Conditional probability

Conditional probability is an important concept, and occurs quite naturally in surveys or more generally in experiments involving multiple events.

We use the example of a survey to explain the concept: we randomly pick people living in New York and inquire about their voting behaviour. Thus, the set of possible outcomes $S$ contains all New Yorkers. Let us define the two events

$E$ ="votes for Trump" and
$F$ ="is male"

Picking a New Yorker at random, $p(E)$ denotes the probability for selecting a Trump voter, and $p(F)$ is the probability for selecting a male. Or expressed as percentages, $p(E)$ is the percentage of New Yorkers voting for Trump and $p(F)$ is percentage of New Yorkers being male.

As is often the case for surveys, we want to be more specific and, for example, find the percentage of male New Yorkers voting for Trump. In other words, we are interested in the probability to select a Trump voter, where we now randomly select not from all New Yorkers, but only from all male New Yorkers.

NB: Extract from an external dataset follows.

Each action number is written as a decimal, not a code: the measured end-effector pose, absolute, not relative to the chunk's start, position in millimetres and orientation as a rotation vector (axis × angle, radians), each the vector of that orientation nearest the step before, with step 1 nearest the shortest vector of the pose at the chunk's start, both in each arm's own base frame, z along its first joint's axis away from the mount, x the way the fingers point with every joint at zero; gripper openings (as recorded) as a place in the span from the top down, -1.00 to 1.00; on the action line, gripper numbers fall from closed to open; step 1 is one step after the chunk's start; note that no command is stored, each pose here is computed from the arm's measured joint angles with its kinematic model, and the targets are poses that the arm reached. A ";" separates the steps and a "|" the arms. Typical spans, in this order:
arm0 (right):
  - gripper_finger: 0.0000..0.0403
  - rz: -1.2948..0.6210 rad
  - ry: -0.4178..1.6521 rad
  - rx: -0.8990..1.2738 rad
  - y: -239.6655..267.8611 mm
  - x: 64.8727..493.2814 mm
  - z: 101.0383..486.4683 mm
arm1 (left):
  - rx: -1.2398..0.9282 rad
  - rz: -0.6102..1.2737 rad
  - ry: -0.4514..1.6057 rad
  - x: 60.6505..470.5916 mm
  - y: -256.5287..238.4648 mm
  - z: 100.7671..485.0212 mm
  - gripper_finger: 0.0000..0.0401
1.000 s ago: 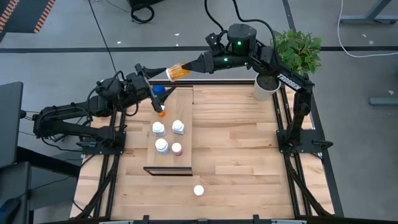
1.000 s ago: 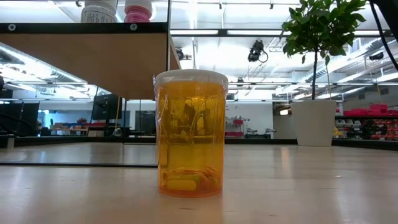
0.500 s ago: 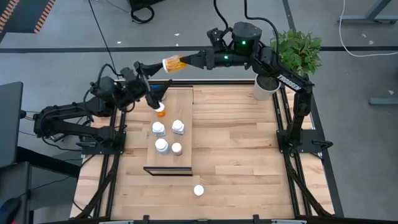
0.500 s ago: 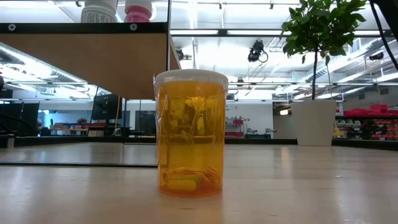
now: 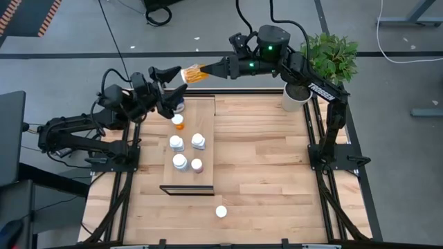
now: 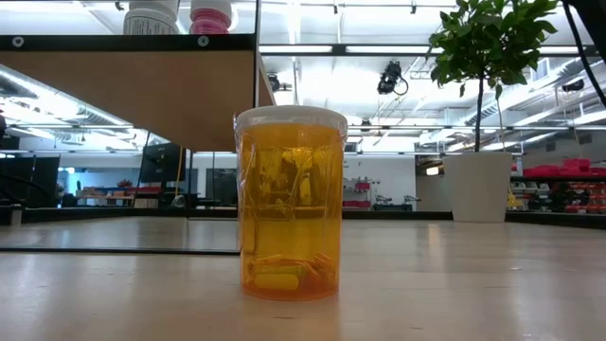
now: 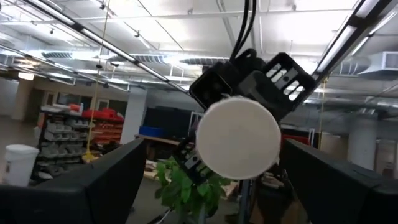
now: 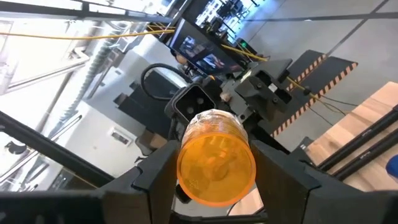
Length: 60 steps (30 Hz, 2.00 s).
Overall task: Pick and place medicine bottles onto shelf by color
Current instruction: Put the top orange pill bottle on the shelf aligned with the other orange pill bottle
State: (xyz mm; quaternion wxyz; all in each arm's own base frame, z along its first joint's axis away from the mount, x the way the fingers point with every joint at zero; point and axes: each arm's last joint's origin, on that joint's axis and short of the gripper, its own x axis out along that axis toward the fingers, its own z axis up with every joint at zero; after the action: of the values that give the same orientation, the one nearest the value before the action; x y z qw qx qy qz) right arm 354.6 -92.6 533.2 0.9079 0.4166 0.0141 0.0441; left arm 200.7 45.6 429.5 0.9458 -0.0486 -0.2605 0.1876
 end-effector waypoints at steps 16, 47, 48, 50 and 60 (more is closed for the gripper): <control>0.01 0.105 0.046 0.862 -88.2 355.6 532.4 | -0.120 0.331 -0.530 206.2 45.5 427.3 -0.88; 0.01 0.053 0.133 0.876 -88.1 354.8 522.8 | -0.135 0.312 -0.464 216.8 46.8 418.5 -0.52; 0.01 0.053 0.132 0.875 -88.1 354.8 522.8 | -0.135 0.313 -0.456 217.2 46.9 417.9 -0.50; 0.01 0.052 0.132 0.875 -88.3 354.8 522.8 | -0.136 0.313 -0.444 217.6 46.9 416.8 -0.47; 0.01 0.050 0.131 0.874 -88.2 354.8 522.8 | -0.140 0.311 -0.443 217.7 46.9 416.6 -0.37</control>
State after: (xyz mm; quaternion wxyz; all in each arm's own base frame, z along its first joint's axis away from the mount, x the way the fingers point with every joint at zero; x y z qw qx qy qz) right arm 354.8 -88.2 522.8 0.9036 0.4230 0.0633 0.0243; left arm 217.7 46.9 416.6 0.9612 -0.0690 -0.2185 0.1537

To say it in yet another way, we want to know the probability to select a Trump voter given that the selected person is a male New Yorker. This probability is written as

p(E\vert F)

and is called the conditional probability of E given F. The vertical line stands for "given", so $p(E|F)$ is pronounced " $p$ of $E$ given $F$ ". The situation is illustrated in a Venn-diagram below. The percentage $p(E)$ is relative to the sample space $S$ , while $p(E\vert F)$ is the percentage relative to $F$ . So there is a change in sample space.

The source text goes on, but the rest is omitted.